Interessanterweise kann die vom System erzeugte „Hitze“ als Auswirkung auf die Gesellschaft im Allgemeinen interpretiert werden. Und dies kann als Ersatz dafür dienen, nicht nur zu sagen, ob sich ein Gerücht verbreitet hat, sondern auch, ob diese Verbreitung eine Wirkung hatte. Ein Kernspaltungssystem, das zwar angeregt wird, aber nie den Zustand einer Kettenreaktion erreicht, kann als Gerücht verstanden werden, das erfolgreich gemanagt wurde, ohne völlig unterdrückt zu werden.

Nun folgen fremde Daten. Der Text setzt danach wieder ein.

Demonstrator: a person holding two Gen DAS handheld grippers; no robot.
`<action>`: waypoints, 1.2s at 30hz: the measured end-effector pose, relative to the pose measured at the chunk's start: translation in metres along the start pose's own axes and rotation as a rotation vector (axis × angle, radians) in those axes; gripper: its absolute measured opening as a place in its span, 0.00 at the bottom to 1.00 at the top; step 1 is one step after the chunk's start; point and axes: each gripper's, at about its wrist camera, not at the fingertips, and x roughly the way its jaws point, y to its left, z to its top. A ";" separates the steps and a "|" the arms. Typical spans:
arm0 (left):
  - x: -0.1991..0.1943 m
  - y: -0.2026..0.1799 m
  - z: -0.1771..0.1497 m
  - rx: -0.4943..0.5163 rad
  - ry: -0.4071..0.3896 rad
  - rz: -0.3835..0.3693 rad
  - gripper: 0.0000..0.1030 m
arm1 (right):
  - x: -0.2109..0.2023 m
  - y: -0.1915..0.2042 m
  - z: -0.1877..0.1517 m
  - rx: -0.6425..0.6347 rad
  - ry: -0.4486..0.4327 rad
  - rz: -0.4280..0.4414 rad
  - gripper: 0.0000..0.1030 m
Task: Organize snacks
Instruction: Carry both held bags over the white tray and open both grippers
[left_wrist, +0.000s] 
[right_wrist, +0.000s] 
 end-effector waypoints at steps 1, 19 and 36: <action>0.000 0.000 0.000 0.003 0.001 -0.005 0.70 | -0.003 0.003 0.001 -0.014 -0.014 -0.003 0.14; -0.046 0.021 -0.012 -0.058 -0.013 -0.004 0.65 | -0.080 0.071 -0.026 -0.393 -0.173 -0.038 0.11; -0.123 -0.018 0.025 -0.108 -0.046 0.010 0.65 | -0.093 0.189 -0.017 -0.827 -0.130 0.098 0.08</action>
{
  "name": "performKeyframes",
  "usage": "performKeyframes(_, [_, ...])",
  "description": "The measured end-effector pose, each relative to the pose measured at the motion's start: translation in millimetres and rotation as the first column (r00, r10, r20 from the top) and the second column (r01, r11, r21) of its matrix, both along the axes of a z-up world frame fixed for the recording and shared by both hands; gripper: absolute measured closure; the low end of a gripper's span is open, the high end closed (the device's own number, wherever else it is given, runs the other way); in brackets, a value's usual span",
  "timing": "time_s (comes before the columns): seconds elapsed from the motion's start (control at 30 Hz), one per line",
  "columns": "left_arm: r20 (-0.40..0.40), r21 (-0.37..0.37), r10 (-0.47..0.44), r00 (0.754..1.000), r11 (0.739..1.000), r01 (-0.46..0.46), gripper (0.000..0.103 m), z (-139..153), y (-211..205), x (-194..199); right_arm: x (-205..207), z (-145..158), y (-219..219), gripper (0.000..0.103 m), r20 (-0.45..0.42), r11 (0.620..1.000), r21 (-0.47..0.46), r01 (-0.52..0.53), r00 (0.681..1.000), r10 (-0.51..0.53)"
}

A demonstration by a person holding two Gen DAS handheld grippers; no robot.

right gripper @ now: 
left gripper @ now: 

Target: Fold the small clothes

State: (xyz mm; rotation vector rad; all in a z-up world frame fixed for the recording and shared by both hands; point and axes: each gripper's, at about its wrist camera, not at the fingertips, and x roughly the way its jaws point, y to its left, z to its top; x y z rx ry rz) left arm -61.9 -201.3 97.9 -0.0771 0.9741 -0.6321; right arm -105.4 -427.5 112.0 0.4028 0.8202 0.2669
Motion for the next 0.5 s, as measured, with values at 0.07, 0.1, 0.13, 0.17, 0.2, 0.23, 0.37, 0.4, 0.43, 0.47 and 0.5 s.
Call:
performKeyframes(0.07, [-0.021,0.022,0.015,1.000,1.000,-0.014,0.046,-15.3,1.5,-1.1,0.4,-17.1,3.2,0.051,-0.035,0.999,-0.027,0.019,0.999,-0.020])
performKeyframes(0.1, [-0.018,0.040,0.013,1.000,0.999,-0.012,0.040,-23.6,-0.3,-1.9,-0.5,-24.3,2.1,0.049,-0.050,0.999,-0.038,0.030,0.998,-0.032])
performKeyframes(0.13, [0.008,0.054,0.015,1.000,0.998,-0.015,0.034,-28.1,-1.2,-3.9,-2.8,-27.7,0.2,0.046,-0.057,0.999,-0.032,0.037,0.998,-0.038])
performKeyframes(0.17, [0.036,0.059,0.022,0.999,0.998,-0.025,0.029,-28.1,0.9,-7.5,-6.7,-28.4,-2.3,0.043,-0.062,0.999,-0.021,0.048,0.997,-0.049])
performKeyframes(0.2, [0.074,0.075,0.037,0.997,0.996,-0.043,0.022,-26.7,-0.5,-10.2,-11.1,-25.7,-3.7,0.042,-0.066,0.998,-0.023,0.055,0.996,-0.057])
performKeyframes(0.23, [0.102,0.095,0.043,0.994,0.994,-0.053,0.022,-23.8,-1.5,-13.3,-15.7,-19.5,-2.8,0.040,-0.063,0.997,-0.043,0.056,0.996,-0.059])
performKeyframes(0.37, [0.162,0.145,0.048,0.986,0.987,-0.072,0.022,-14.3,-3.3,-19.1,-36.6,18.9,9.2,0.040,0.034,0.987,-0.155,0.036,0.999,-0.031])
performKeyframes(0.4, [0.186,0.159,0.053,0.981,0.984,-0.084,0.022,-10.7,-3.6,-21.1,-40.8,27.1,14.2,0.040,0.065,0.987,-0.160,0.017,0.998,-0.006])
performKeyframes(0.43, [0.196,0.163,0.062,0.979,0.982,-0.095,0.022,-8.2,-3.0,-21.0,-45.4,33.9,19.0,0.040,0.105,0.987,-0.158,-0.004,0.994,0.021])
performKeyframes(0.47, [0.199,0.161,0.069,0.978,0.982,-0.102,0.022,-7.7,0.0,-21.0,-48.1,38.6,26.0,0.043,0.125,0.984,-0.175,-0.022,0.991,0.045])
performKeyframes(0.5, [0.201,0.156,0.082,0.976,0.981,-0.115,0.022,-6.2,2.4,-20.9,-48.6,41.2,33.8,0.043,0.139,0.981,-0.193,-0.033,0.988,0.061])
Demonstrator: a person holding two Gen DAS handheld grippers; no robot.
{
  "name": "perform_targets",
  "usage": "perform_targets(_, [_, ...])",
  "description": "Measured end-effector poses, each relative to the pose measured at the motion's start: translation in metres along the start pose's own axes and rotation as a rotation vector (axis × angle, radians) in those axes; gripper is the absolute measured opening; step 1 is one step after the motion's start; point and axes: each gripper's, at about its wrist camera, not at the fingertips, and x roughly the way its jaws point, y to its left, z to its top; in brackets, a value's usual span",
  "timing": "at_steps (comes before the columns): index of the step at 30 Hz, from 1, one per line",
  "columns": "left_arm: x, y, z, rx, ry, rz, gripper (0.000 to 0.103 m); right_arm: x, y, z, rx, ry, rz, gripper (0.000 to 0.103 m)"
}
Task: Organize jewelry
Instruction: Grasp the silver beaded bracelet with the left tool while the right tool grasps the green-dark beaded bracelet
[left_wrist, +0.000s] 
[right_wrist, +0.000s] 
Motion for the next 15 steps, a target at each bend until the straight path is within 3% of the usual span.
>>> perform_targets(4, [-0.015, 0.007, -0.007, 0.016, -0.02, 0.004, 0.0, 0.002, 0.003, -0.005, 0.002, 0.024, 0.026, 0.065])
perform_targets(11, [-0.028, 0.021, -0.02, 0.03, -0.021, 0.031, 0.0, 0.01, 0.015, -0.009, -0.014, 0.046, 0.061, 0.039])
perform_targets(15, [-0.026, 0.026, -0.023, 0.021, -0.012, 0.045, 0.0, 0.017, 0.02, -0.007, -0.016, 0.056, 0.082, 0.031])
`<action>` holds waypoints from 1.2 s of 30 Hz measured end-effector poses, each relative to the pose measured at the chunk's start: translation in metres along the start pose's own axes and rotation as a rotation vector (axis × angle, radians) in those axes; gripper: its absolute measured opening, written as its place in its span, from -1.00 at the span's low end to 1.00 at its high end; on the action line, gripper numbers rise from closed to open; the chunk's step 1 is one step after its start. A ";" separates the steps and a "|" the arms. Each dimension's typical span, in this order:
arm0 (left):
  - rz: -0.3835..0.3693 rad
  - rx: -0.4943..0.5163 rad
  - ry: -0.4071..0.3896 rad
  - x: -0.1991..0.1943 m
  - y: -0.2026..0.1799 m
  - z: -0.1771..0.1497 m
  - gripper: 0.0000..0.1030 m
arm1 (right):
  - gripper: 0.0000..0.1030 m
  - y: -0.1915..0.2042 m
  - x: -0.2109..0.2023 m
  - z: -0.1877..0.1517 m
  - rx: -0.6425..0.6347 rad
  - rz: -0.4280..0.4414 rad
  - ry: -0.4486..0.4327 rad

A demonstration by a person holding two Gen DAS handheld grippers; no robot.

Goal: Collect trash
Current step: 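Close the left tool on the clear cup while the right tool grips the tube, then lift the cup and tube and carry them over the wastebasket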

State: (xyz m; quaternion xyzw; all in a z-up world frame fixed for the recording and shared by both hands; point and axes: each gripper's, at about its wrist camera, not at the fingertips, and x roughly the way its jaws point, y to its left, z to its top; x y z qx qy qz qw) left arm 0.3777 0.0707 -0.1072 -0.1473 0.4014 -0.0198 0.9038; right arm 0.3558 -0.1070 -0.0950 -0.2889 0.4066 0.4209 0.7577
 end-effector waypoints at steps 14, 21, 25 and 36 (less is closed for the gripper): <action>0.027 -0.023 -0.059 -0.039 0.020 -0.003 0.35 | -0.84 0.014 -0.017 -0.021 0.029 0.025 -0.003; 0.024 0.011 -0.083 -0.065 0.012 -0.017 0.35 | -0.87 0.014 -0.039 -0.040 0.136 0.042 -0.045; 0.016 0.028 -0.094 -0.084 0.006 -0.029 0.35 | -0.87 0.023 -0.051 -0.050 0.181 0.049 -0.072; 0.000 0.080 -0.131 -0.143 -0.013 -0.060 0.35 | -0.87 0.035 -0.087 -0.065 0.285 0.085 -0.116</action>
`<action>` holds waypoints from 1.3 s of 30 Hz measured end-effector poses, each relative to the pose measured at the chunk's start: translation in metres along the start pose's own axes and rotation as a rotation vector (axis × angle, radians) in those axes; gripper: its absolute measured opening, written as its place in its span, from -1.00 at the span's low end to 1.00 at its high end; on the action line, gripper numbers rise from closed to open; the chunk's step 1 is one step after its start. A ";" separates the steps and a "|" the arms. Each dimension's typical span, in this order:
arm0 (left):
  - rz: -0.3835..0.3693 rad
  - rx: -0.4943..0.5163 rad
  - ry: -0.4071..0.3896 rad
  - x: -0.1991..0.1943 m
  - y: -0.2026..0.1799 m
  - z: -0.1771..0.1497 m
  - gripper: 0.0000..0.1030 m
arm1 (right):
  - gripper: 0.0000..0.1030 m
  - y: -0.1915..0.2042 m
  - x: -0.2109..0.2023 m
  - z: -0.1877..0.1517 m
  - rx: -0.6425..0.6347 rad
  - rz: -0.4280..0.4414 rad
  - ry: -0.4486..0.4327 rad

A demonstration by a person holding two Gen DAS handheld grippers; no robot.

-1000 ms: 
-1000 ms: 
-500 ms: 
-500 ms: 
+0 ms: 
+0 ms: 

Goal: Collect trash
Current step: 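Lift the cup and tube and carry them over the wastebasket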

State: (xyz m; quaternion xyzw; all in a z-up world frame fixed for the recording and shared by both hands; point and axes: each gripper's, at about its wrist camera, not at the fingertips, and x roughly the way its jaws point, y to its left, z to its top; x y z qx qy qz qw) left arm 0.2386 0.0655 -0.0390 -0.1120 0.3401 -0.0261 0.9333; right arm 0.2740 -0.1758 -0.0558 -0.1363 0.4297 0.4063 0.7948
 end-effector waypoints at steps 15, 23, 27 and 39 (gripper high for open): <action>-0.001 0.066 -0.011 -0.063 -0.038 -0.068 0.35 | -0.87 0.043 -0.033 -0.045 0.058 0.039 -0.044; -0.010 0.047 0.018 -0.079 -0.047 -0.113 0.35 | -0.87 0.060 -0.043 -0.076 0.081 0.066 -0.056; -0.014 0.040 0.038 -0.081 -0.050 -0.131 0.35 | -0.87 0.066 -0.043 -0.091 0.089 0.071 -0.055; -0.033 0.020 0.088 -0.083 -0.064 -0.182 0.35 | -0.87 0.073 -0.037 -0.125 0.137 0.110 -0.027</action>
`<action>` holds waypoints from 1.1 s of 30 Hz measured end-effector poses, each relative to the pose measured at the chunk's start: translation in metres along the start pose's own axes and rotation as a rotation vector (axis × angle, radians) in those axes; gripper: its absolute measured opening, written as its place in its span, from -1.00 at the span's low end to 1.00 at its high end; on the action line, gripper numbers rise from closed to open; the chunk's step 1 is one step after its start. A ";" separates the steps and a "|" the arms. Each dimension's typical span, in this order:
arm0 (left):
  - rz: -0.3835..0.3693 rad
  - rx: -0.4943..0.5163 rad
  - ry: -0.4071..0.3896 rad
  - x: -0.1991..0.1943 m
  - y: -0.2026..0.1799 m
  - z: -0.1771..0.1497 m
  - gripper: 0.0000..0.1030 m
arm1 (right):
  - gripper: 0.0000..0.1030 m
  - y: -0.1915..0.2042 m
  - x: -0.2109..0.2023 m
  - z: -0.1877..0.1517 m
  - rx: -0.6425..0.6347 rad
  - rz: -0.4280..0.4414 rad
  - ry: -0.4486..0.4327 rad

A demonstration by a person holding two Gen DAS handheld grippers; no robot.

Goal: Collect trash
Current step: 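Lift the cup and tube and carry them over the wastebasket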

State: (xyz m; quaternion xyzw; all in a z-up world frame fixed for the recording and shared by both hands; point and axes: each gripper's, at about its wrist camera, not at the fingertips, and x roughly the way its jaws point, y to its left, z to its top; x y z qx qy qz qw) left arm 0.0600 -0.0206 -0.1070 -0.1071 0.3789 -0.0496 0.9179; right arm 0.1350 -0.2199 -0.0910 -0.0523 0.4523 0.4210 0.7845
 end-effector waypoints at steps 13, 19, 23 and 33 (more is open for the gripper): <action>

Natürlich muss die Empfehlung der Forscher, dass „die Regierung und die entsprechenden Medien das soziale Netzwerk in Echtzeit überwachen und die Gerüchte im Frühstadium ihrer Entstehung überprüfen und entsprechende Strategien entwickeln sollten“, im Kontext der Tatsache betrachtet werden, dass sie dem chinesischen Regulierungsregime unterliegen. Das wirft ein etwas anderes Licht auf die Forschung: Online-Gerüchte werden als waffenfähiges Uran dargestellt, das einer genauen staatlichen Kontrolle bedarf!

Dennoch handelt es sich hierbei um eine (wenn man so will) spannende neue Art, darüber nachzudenken, wie sich Informationen in diesem höchst volatilen Zeitalter bewegen, vervielfältigen und tatsächlich explodieren.